Although Season One was never rushed, I didn’t give the pencils enough time to mature. Like a fine wine, pencil work should sit there for a little while to develop in your eyes and allow you to see and correct all the little mistakes. Don’t be afraid to redraw entire panels if they’re not right. While moving to ink is exciting, leave it for a day, come back to it. Do some more penciling instead.

Inking Tools

In early 2012 I started work on my first iOS app with my cousin. The trip was long and meandering (one which unfortunately we never completed).

One of the things that I made sure I did was keep all my notes and scribbles in a single notebook. This was a bit of a departure for me, but one that I have maintained for all my future projects.
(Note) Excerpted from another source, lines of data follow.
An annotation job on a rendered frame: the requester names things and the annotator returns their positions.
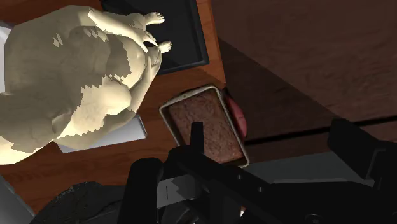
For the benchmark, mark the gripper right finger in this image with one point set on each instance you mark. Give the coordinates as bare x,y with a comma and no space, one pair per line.
356,145

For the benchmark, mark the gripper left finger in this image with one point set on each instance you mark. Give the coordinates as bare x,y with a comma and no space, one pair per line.
197,136

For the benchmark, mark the metal loaf pan with brown bread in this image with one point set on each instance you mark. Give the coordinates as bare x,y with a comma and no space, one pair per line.
204,118

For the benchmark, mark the red round object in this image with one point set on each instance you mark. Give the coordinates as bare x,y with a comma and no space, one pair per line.
237,118

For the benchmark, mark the black flat tray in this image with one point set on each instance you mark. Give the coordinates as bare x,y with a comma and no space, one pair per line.
183,37

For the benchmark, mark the brown wooden table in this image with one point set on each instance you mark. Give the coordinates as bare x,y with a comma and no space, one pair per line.
93,167

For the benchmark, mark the dark grey lumpy object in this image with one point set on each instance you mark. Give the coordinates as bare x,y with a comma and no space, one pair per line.
80,201

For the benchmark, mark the cream animal figure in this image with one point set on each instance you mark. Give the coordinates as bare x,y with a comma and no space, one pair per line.
46,77

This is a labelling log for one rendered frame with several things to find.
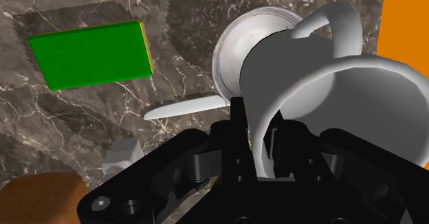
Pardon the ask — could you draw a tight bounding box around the white bowl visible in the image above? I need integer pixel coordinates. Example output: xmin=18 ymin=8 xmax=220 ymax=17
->
xmin=211 ymin=5 xmax=305 ymax=106

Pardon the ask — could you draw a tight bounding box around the white mug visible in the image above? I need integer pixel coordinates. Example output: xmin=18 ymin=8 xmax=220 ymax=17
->
xmin=239 ymin=1 xmax=429 ymax=179

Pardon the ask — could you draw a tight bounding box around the green flat box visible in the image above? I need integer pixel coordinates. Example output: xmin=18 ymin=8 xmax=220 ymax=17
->
xmin=27 ymin=20 xmax=155 ymax=91

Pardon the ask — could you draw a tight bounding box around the small grey angular object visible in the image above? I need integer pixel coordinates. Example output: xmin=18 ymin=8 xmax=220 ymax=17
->
xmin=101 ymin=138 xmax=145 ymax=177

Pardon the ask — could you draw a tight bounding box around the white knife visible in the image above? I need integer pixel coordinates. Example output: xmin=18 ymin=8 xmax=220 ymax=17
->
xmin=143 ymin=94 xmax=232 ymax=121

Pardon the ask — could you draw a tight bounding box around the brown rounded wooden object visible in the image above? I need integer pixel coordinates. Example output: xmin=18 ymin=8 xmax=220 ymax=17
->
xmin=0 ymin=172 xmax=91 ymax=224

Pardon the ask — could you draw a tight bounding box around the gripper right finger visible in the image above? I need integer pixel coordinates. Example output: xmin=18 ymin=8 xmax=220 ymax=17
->
xmin=263 ymin=110 xmax=429 ymax=224

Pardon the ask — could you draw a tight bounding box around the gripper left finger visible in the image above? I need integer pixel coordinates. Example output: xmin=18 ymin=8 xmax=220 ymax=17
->
xmin=76 ymin=96 xmax=259 ymax=224

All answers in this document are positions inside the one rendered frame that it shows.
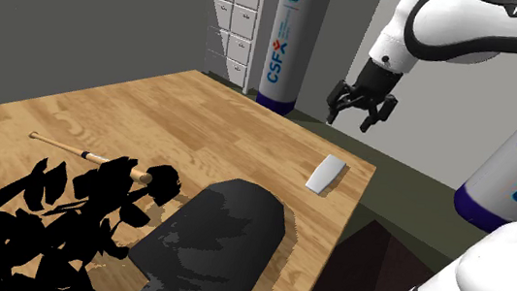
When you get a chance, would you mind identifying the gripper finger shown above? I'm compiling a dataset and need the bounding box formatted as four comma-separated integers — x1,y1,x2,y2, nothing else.
358,91,399,137
324,78,359,128

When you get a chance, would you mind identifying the white flat wedge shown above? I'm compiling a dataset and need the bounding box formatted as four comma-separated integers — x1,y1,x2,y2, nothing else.
304,151,348,198

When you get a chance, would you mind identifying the white chest of drawers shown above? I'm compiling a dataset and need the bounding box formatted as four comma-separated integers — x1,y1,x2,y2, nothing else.
200,0,283,98

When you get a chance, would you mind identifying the dark robot stand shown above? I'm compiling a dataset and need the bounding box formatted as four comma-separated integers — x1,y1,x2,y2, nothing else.
299,212,447,291

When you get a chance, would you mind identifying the wooden table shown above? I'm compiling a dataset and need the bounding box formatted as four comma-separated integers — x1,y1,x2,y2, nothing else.
0,49,386,291

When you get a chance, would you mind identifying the dark grey rounded box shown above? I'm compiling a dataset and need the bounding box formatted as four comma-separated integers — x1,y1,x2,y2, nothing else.
124,167,292,291

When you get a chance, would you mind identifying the wooden baseball bat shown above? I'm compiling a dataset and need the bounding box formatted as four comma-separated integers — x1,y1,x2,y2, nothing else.
24,130,158,187

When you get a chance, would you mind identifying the black leafy plant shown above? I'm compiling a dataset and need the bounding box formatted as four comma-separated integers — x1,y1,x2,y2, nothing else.
0,143,186,291

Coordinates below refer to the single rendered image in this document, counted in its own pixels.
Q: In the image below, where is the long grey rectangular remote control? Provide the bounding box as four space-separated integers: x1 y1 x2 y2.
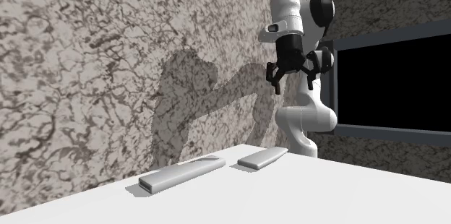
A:
137 155 227 196

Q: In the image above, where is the short grey rounded remote control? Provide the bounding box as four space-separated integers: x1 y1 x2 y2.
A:
236 146 289 171

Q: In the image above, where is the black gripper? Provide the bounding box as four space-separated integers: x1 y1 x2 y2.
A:
265 33 322 96

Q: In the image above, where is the grey framed dark window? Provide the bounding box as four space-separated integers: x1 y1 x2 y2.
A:
319 18 451 147

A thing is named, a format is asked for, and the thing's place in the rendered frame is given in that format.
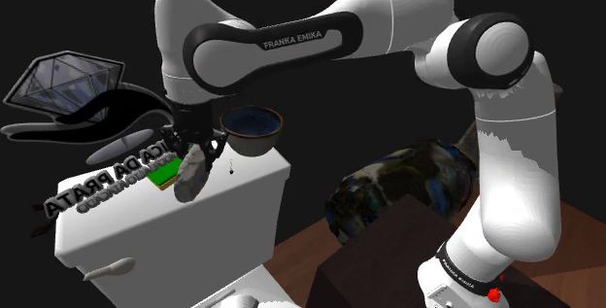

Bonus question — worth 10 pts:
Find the blue and brown bowl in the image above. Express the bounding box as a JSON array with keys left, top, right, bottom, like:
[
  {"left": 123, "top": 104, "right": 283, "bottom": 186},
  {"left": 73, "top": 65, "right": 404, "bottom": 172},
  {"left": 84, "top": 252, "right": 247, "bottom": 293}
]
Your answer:
[{"left": 219, "top": 105, "right": 285, "bottom": 158}]

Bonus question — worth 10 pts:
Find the dark raised lettering sign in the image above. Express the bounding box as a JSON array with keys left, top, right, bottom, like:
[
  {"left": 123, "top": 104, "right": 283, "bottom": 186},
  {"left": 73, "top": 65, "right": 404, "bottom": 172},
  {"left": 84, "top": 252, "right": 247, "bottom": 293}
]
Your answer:
[{"left": 42, "top": 143, "right": 184, "bottom": 220}]

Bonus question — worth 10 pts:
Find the green and yellow sponge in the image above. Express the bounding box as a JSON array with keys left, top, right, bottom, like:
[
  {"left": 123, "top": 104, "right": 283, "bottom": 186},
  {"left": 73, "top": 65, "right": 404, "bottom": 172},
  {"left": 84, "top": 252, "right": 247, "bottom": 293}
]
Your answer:
[{"left": 146, "top": 145, "right": 191, "bottom": 191}]

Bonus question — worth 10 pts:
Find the dark brown robot stand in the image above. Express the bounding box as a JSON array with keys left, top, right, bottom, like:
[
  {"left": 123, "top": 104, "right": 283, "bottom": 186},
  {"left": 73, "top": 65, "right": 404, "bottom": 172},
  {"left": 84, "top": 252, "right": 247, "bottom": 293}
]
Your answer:
[{"left": 305, "top": 193, "right": 559, "bottom": 308}]

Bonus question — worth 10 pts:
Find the black framed glass diamond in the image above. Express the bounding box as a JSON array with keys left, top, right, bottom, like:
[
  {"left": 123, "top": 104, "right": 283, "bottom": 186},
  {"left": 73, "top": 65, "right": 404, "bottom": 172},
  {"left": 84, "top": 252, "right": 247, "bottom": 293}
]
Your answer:
[{"left": 2, "top": 51, "right": 127, "bottom": 124}]

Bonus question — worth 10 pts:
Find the black curved ornament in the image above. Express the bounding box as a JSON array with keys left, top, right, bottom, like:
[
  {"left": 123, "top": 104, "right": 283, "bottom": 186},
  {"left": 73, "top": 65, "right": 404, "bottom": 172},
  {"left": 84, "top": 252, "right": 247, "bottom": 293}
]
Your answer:
[{"left": 0, "top": 84, "right": 173, "bottom": 145}]

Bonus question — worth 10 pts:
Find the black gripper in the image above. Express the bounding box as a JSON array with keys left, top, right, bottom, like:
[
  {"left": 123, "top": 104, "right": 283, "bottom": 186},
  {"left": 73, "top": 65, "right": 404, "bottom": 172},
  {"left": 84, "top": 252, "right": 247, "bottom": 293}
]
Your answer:
[{"left": 159, "top": 101, "right": 229, "bottom": 172}]

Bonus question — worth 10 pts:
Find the grey oval disc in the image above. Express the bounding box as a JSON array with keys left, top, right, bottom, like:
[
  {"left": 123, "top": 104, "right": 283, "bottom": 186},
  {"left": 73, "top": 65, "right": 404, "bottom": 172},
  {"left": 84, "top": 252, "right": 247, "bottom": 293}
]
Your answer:
[{"left": 85, "top": 128, "right": 155, "bottom": 166}]

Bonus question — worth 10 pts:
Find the white toilet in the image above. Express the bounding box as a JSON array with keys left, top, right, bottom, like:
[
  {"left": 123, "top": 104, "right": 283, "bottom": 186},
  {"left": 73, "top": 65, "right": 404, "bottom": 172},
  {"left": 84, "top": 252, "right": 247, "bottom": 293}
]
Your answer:
[{"left": 53, "top": 142, "right": 304, "bottom": 308}]

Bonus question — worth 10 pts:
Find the grey stone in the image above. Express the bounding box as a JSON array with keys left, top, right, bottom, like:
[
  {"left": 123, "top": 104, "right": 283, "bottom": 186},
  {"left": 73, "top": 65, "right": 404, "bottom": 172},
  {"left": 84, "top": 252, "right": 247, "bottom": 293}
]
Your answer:
[{"left": 173, "top": 146, "right": 210, "bottom": 203}]

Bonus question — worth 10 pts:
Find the dark patterned bag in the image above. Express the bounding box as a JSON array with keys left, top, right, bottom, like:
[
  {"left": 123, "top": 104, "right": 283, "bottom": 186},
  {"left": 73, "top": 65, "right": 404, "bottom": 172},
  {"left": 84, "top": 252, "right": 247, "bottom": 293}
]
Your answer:
[{"left": 323, "top": 140, "right": 478, "bottom": 245}]

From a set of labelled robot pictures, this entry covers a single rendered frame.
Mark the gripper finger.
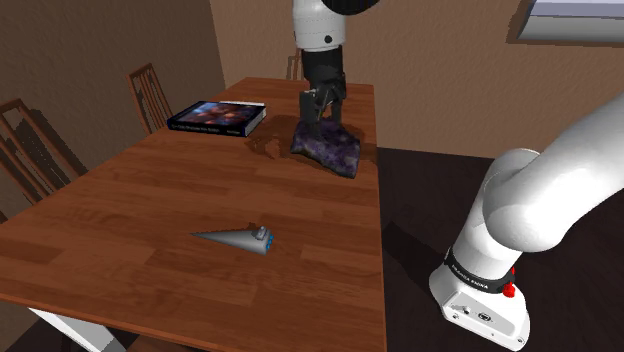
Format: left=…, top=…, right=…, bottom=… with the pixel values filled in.
left=298, top=88, right=324, bottom=126
left=327, top=90, right=345, bottom=125

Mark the brown wooden chair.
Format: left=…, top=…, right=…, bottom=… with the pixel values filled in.
left=126, top=62, right=175, bottom=136
left=0, top=98, right=90, bottom=207
left=285, top=47, right=306, bottom=82

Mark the dark blue hardcover book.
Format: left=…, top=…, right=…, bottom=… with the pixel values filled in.
left=166, top=100, right=268, bottom=138

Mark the brown wooden dining table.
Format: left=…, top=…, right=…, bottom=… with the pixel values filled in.
left=0, top=76, right=389, bottom=352

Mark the grey toy spaceship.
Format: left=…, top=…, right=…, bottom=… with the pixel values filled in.
left=189, top=225, right=275, bottom=256

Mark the white framed window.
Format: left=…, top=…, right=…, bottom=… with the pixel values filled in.
left=515, top=0, right=624, bottom=46

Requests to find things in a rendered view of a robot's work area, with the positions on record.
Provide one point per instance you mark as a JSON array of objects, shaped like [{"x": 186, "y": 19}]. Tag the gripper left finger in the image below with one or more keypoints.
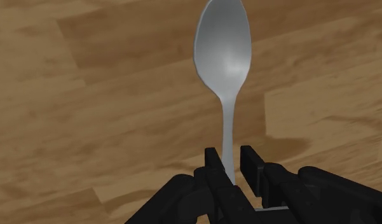
[{"x": 209, "y": 189}]

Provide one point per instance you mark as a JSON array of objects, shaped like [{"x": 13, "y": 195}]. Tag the silver metal spoon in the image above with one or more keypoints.
[{"x": 223, "y": 59}]

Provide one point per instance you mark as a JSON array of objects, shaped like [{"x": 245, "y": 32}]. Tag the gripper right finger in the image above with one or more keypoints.
[{"x": 302, "y": 189}]

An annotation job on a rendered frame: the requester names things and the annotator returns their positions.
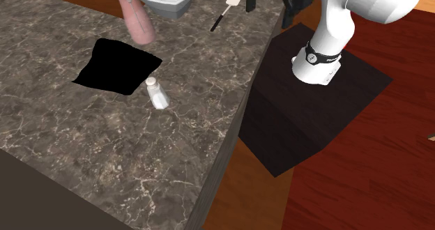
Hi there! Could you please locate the white and grey bowl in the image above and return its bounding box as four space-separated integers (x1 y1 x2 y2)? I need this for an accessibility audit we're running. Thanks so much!
135 0 201 20

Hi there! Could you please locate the dark wooden robot stand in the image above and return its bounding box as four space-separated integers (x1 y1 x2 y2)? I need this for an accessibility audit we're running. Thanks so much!
238 22 395 178

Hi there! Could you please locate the pink bottle with teal cap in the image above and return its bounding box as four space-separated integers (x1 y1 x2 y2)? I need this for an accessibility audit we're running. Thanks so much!
112 0 158 46

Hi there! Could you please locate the white salt shaker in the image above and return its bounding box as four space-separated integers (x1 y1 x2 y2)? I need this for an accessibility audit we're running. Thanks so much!
144 76 171 111

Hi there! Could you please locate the white spatula with black handle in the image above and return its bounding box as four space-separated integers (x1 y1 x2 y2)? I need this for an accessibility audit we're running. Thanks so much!
209 0 244 33

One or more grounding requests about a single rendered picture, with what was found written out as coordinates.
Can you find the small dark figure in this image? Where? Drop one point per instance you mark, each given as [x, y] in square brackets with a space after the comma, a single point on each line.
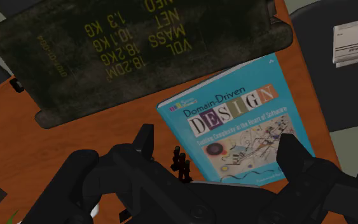
[181, 166]

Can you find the orange wooden table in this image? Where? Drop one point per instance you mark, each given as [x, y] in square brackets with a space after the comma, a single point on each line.
[14, 136]

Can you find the white newspaper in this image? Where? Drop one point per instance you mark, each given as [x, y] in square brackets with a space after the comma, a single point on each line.
[352, 43]

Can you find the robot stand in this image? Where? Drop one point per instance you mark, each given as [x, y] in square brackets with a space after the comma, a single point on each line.
[82, 71]

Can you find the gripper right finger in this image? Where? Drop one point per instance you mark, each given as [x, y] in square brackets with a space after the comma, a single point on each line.
[309, 189]

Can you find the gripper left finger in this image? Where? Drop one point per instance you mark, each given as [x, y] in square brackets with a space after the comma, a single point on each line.
[126, 186]

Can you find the blue book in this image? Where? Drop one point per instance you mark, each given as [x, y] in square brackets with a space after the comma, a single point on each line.
[197, 130]

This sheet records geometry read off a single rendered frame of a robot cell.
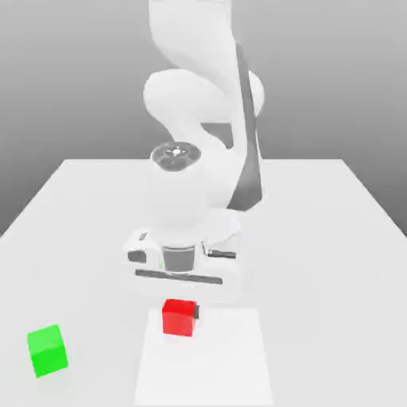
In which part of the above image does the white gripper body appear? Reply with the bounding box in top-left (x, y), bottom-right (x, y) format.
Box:
top-left (126, 259), bottom-right (238, 298)

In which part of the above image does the small red cube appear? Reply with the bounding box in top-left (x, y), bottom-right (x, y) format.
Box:
top-left (161, 298), bottom-right (198, 338)

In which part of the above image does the small green cube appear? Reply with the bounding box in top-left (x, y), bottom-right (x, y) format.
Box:
top-left (26, 324), bottom-right (70, 379)

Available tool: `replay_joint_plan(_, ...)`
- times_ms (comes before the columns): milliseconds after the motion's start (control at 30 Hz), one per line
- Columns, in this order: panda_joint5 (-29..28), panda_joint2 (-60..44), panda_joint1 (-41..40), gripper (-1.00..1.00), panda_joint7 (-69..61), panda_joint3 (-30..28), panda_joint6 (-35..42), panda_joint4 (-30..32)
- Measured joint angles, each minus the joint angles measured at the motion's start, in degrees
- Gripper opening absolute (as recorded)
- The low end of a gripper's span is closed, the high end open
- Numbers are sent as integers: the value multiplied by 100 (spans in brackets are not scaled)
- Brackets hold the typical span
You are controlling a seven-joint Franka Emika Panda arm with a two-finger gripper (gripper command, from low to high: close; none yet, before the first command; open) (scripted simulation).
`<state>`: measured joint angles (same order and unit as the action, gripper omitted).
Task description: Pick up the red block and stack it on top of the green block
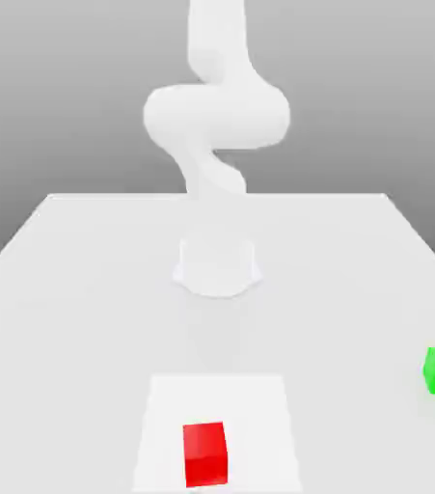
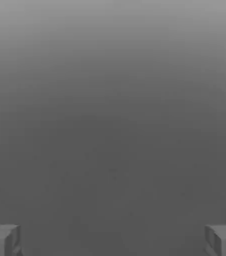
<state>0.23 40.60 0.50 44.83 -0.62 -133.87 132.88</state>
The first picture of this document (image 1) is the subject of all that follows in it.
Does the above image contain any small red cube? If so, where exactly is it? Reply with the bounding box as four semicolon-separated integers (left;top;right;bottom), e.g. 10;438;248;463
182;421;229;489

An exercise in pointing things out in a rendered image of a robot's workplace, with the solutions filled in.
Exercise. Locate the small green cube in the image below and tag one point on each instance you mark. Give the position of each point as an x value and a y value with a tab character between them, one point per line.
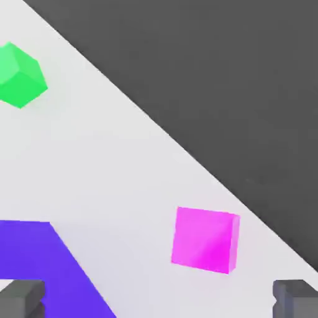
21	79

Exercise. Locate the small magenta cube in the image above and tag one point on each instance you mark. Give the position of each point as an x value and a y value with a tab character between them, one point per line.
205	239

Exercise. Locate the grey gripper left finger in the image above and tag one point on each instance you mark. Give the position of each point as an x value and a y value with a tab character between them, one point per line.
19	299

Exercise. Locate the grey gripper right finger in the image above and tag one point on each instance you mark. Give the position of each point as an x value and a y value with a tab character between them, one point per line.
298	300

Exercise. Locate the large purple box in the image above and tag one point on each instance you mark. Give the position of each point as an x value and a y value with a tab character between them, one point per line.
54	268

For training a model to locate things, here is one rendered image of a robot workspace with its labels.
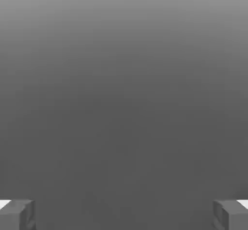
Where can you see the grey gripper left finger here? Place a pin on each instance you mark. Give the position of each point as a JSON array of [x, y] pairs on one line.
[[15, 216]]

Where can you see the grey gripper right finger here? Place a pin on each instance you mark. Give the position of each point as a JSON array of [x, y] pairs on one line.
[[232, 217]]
Each project has it’s own notebook where most things can be found.

One sketch that I attribute the inking of Moon Racket to, is the original icon sketch for the app.

The importance of this sketch was in making me appreciate the Muji 0.38mm black gel ink pen as a tool for clean inking and providing the correct thickness of line that I was originally looking for - but couldn’t really achieve with my Copic pens.

While this pen isn’t completely suitable for the clean lined artwork of Chroma, it still has it’s uses for all the cross-hatching required. Sometimes you stumble on a tool that elevates your art, for me it was my Muji gel ink pen.

Muji Stationary - Sometimes the best stationary is also the most affordable. The A5 notebook, and 0.38mm gel ink pens have been my stationary loves for many years.

Bound

Bound is a service that lets you create custom journals. Personally I have finally found my preferred notebook of choice (the simple A5 Muji notebook), however I can’t help by smile at the possibility of a Broken Kode ‘X’ on a journal.